**EXERCISE DIRECTIONS**
In the copy of these records, include no pictures and change nothing else.

(Stored dataset items)
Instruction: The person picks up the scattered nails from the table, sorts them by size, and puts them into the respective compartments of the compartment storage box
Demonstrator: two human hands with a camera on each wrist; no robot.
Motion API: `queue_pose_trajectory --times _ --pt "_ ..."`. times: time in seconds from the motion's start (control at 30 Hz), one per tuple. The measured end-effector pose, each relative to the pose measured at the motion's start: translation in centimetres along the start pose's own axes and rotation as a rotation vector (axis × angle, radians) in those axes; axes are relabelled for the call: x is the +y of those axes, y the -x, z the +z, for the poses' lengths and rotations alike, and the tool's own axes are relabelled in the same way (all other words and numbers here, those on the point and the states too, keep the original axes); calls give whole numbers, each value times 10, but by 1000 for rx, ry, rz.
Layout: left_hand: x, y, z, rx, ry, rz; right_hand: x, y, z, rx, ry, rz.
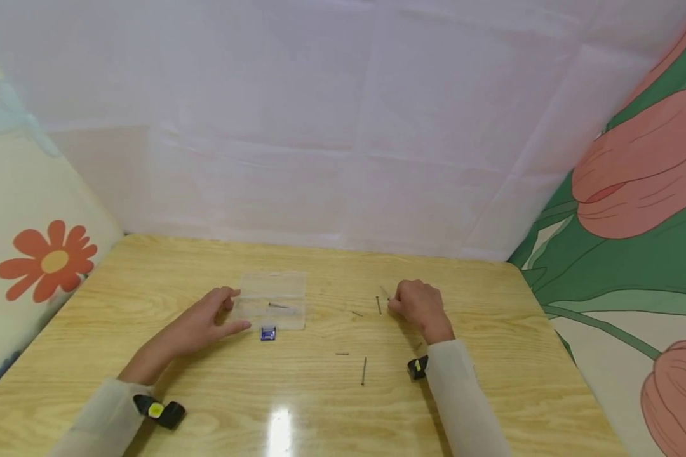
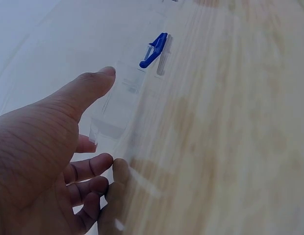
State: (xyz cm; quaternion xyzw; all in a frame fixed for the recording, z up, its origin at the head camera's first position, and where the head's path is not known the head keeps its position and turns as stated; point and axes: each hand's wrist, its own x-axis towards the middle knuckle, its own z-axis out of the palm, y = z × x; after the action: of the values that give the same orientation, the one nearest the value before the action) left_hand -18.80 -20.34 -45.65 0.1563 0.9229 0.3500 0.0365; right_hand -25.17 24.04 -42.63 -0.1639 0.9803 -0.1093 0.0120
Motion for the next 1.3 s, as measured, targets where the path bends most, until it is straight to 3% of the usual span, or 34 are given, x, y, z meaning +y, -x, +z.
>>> queue_pose_trajectory --times 0.43,0.77,1.07,1.3 --pt "0 0 0 -7 -8 -6 -49 -6 1 42 11 -189" --pt "-1 0 0 -6 -8 -8 -92 -17 4 19 -4 -306" --pt "-1 0 -1 1 -9 -6 -115 -31 14 10 -3 -386" --pt "2 -1 -1 -6 3 -6 -126 -39 18 -17 7 -393"
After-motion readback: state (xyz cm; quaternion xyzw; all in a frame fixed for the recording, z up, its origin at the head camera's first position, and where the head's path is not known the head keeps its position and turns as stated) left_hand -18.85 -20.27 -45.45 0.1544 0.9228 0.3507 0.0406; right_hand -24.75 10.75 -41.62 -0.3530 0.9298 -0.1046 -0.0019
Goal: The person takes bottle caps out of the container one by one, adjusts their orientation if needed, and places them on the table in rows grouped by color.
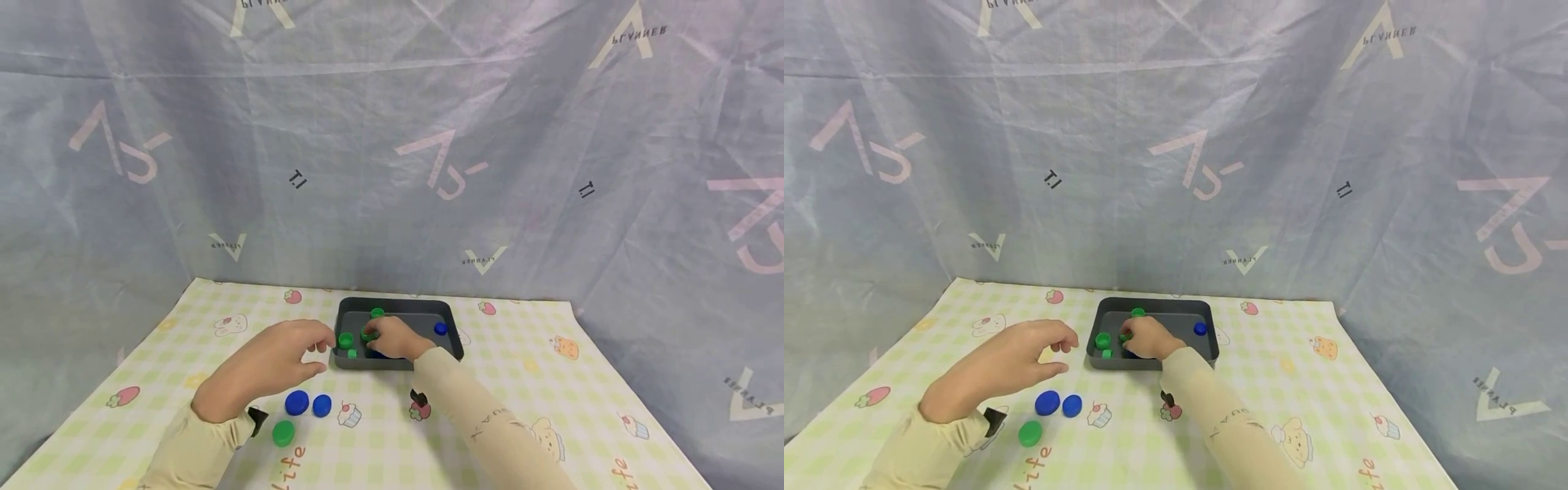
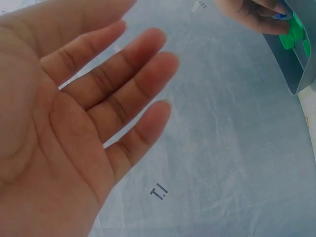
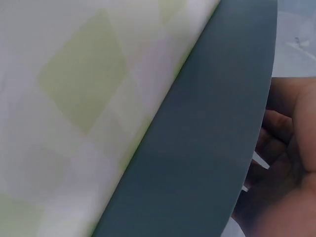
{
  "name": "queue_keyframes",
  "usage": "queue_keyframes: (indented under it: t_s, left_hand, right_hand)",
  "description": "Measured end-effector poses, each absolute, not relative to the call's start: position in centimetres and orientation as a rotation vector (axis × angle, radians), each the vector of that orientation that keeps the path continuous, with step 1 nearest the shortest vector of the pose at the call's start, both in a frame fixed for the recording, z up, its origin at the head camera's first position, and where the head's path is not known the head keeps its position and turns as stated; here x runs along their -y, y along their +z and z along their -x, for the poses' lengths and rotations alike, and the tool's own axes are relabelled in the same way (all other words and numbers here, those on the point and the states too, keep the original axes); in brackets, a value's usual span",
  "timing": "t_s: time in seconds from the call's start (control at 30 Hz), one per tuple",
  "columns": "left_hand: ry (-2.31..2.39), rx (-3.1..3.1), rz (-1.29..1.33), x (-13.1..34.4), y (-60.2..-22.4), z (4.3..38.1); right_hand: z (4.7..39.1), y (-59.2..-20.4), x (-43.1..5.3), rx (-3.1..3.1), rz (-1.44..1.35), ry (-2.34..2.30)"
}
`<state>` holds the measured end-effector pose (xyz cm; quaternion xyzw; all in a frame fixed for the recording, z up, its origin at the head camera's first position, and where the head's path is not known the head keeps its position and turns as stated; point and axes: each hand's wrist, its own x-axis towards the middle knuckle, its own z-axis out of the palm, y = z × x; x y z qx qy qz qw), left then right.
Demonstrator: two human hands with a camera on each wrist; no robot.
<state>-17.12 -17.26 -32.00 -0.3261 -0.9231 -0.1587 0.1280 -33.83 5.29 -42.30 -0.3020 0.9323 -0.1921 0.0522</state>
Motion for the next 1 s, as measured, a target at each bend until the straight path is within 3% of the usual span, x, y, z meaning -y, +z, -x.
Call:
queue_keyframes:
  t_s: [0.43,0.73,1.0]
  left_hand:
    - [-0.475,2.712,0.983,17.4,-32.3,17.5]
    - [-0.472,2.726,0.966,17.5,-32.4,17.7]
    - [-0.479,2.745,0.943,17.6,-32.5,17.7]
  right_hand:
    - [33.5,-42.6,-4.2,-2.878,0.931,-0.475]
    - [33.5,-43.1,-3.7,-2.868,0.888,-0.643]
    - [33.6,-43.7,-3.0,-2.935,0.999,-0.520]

**THE COMPLETED TASK**
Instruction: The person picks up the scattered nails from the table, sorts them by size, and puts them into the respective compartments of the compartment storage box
Demonstrator: two human hands with a camera on each wrist; no robot.
Motion API: `queue_pose_trajectory --times _ --pt "_ ..."`. times: time in seconds from the motion's start (control at 30 Hz), one per tuple. The measured end-effector pose, each relative to the pose measured at the motion's start: translation in centimetres along the start pose's own axes and rotation as a rotation vector (axis × angle, radians) in those axes; axes are relabelled for the call: x is the +y of those axes, y the -x, z the +z, for the poses' lengths and rotations alike, and the tool's own axes are relabelled in the same way (all other words and numbers here, those on the point and the states too, keep the original axes); calls give whole numbers, each value times 10, but by 1000 for rx, ry, rz.
Layout: left_hand: x, y, z, rx, ry, rz; right_hand: x, y, z, rx, ry, rz.
State: (xyz cm; quaternion xyzw; all in a frame fixed for the recording, z up, its origin at the head camera's first position, and where the head's path is not known the head keeps its position and turns as stated; point and axes: each hand's wrist, its own x-axis towards the middle knuckle, its own z-axis out of the palm, y = z × x; after the action: of the values that give the same orientation, the one nearest the value before the action) left_hand -18.80 -20.34 -45.65 0.1563 0.9229 0.3500 0.0365; right_hand -25.17 24.04 -42.63 -0.1639 0.9803 -0.1093 0.0120
Motion for the next 1.3 s, as measured, targets where the path bends most, until it is straight to 3% of the usual span, or 34 are given, x, y, z meaning +y, -x, +z.
>>> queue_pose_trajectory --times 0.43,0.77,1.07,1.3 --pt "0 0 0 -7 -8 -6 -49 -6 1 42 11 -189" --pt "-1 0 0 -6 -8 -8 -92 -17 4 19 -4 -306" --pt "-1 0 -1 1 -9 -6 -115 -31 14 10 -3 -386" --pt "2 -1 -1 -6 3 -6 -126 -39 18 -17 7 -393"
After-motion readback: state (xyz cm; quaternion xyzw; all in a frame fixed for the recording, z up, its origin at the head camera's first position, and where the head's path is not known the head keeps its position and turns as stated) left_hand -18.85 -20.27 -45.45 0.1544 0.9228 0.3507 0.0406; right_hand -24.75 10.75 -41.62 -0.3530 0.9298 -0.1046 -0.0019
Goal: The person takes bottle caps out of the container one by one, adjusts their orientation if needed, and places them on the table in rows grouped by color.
{
  "name": "queue_keyframes",
  "usage": "queue_keyframes: (indented under it: t_s, left_hand, right_hand)",
  "description": "Measured end-effector poses, each absolute, not relative to the call's start: position in centimetres and orientation as a rotation vector (axis × angle, radians), each the vector of that orientation that keeps the path continuous, with step 1 nearest the shortest vector of the pose at the call's start, both in a frame fixed for the recording, z up, its origin at the head camera's first position, and where the head's path is not known the head keeps its position and turns as stated; here x runs along their -y, y along their +z and z along their -x, for the poses' lengths and rotations alike, and the tool's own axes are relabelled in the same way (all other words and numbers here, those on the point and the states too, keep the original axes); in brackets, a value's usual span",
  "timing": "t_s: time in seconds from the call's start (control at 30 Hz), one per tuple",
  "columns": "left_hand: ry (-2.31..2.39), rx (-3.1..3.1), rz (-1.29..1.33), x (-13.1..34.4), y (-60.2..-22.4), z (4.3..38.1); right_hand: z (4.7..39.1), y (-59.2..-20.4), x (-43.1..5.3), rx (-3.1..3.1), rz (-1.44..1.35), ry (-2.34..2.30)"
}
`<state>` holds the measured end-effector pose (xyz cm; quaternion xyzw; all in a frame fixed for the recording, z up, its origin at the head camera's first position, and where the head's path is not known the head keeps its position and turns as stated; point and axes: each hand's wrist, its own x-axis towards the middle knuckle, its own z-axis out of the palm, y = z × x; x y z qx qy qz qw), left then right.
Demonstrator: two human hands with a camera on each wrist; no robot.
<state>-17.12 -17.26 -32.00 -0.3261 -0.9231 -0.1587 0.1280 -33.83 5.29 -42.30 -0.3020 0.9323 -0.1921 0.0522</state>
Motion for the next 1 s, as measured, a target at each bend until the straight path is within 3% of the usual span, x, y, z meaning -y, +z, -x.
Call:
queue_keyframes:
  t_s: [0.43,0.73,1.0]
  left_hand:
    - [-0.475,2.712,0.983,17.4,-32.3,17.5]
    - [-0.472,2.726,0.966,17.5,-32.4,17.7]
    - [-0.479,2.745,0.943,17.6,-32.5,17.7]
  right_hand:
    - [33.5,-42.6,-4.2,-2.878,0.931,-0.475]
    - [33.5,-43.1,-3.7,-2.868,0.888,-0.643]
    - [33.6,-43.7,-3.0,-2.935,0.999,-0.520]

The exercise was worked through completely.